About two years ago I wrote here about the politics of disgust. What I mean by this is very specific: it has its origin in an influential Political Science paper written by some behavioralists in the discipline who wanted to examine the connection between political ideology and physical sensitivity to certain triggers like the picture here:1
The paper was written before the rise of the MAGAs. What’s interesting and suggestive is the fact that its findings seem to chart a path to the kind of culture-war politics that one finds today on the right. I don’t think it’s the case that right wing strategists read the paper and attempted to apply its insights (such as they are): that would be too simple and straightforward. At the same time, the kinds of things hypothesized there are a weird and uncomfortable portent of the contemporary r/w obsession with LGBTQ and trans issues, the vehemence of which seemed to come out of nowhere, and which operates ideologically out of all proportion to reality. MAGA politics is by nature deranged, but it’s especially deranged around these two or three hot-button issues.

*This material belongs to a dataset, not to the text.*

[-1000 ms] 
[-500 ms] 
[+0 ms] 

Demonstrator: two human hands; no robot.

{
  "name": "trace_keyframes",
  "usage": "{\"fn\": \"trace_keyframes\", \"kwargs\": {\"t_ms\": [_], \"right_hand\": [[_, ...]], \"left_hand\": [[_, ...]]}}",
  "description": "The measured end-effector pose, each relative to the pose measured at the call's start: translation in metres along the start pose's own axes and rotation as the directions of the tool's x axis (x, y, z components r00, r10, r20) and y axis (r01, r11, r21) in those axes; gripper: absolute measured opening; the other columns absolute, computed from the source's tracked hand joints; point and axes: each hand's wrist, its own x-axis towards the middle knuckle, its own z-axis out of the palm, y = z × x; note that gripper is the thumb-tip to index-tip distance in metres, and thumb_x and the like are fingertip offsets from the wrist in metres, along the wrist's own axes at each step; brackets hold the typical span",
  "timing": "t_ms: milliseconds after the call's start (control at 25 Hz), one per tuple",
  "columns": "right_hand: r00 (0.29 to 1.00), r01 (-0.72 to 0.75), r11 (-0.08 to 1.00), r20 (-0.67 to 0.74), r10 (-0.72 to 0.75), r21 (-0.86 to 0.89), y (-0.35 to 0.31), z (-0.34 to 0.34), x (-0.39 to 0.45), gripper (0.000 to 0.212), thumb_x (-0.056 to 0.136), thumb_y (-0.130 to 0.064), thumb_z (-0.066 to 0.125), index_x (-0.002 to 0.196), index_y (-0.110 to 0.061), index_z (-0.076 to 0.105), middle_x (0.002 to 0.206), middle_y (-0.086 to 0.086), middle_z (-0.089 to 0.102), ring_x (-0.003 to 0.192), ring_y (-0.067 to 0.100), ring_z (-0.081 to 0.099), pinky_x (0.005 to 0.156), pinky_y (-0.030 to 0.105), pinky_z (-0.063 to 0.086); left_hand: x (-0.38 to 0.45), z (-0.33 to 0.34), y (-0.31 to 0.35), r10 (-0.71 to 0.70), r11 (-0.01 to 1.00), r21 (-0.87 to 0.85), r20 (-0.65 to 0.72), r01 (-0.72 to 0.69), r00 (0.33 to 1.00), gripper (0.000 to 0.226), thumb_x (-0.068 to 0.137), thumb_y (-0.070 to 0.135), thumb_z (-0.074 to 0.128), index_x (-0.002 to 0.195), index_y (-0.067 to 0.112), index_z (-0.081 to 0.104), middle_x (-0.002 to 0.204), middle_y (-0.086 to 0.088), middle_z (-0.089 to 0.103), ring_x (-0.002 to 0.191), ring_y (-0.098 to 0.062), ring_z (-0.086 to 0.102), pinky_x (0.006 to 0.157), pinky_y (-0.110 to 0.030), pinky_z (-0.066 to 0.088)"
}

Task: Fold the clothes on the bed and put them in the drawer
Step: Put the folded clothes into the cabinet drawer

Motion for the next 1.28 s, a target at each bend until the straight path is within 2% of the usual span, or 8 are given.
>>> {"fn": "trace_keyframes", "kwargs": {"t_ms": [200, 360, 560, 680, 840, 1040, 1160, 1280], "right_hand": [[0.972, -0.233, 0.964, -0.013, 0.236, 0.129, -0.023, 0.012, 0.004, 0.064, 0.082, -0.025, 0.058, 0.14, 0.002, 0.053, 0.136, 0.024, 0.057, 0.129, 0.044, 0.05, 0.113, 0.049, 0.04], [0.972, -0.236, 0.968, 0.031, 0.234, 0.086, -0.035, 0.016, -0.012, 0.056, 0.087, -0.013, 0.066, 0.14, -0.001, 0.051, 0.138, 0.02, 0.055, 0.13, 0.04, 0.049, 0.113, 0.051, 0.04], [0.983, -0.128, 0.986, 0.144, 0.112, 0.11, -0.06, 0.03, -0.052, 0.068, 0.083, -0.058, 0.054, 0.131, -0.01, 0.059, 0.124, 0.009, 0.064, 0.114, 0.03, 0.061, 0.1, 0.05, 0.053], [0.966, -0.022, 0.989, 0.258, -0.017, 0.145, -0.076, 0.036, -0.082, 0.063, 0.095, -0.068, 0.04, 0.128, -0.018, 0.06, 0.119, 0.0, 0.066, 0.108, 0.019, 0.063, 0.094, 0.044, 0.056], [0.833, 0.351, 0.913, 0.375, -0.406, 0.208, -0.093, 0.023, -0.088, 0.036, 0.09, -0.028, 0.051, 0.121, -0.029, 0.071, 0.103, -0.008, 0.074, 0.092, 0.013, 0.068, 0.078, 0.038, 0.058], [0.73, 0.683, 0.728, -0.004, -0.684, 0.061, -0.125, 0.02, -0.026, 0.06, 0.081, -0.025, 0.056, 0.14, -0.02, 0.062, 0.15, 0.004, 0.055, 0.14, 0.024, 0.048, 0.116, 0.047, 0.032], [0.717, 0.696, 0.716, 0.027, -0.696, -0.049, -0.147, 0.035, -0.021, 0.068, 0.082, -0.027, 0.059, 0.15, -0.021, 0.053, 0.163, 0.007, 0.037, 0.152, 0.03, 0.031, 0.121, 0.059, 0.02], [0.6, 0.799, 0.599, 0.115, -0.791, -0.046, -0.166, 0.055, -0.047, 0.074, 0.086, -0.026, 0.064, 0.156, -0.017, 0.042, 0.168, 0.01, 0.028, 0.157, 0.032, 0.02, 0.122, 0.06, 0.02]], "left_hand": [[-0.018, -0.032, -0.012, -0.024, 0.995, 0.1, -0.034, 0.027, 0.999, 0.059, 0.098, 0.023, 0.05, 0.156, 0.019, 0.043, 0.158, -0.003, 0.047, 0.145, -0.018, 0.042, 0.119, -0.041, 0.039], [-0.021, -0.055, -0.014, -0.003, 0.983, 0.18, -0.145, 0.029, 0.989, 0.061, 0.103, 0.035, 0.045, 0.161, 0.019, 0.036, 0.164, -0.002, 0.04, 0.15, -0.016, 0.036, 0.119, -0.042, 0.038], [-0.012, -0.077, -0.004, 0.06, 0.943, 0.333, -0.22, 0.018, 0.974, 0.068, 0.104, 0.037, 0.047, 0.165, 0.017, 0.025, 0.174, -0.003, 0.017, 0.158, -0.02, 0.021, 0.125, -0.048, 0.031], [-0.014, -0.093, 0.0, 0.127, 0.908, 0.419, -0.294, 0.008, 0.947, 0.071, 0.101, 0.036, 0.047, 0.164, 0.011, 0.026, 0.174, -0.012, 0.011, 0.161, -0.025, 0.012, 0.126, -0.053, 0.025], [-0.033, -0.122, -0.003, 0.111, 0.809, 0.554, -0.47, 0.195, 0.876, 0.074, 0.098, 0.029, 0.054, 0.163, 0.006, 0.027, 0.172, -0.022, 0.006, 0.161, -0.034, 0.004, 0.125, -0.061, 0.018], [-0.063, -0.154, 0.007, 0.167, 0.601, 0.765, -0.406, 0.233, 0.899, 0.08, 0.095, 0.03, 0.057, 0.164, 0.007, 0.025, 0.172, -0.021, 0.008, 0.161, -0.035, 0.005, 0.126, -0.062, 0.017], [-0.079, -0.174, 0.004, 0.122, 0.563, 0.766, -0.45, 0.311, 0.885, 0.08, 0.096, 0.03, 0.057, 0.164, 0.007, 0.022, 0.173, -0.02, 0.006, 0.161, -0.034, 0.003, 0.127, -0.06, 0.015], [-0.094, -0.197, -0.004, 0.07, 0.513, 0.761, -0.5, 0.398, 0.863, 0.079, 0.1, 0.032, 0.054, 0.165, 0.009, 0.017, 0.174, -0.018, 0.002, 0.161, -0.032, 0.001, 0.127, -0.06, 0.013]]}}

There are good reasons for the Right to focus on culture war issues — mainly as a distraction from actual class war — and the origin of those issues in utterly unjustifiable levels of inequality provides the reason for the distortion: as I have said elsewhere, the intensity of political polarization reveals/conceals an equally insane level of exploitation. Whether formally or informally, MAGA strategists discovered a discourse that works on powerful emotional registers, and therefore works well where it is needed: in the elaboration of ideology.
So what are the hypotheses of the study?
First, based on previous research connecting self-reported disgust sensitivity to opposition to opposition to gay marriage [9,10], we hypothesize that physiological responses to disgust stimuli will positively correlate with attitudes towards gay marriage and will do so even when controlling for the effects of self-reported disgust sensitivity.2
This places the article in a family of studies that purport to examine the connection between physical registers of disgust (i.e. whether one is sensitive at the level of physiological reaction to various triggers) and political ideology: the findings will suggest that conservatives report higher levels of sensitivity, while liberals will report lower ones. The second hypothesis, however, addresses the question of intensity of feeling:
Second, and also based on previous research, we hypothesize that physiological responses to disgust stimuli will have weaker but still noticeable effects on other sex-related attitudes (for example, those pertaining to pre-marital sex, to pornography, or to abortion) but not to most other political issues (for example, those pertaining to economic and to defense policies).3
The picture that emerges, then, is relatively clear: conservatives are squeamish about a lot of things, some of which are clearly political (marriage equality), while others are not (eating worms or bugs). From here, the ideological/strategic question arises, namely how might we tie these two things to a larger and broader political agenda
“I don’t want to eat the bugs.”4
In the article I just snapshotted, Eamon Whalen examines some truly wacky political conspiracies, and ties them to the rise of the right wing manosphere and related hardcore fitness fascism discourse. These connections are not self-evident, and they need some conceptual disentangling. The first part is consistent, and fits with a straightforward ideological project: The Great Reset is a global conspiracy that seeks to emasculate Western men in part by undermining the consumption of red meat and replacing it with a diet of insects. This is almost a word-for-word reiteration of the Hibbing et al. study I mentioned above, using viscerally disgusting imagery (eating worms/eating bugs) and tying it to a sinister global agenda: OUR ENEMIES WANT TO FORCE US TO EAT BUGS (and by the way, LOOK AT THIS PICTURE of a guy eating worms). “I don’t want to eat the bugs,” Noor bin Ladin says.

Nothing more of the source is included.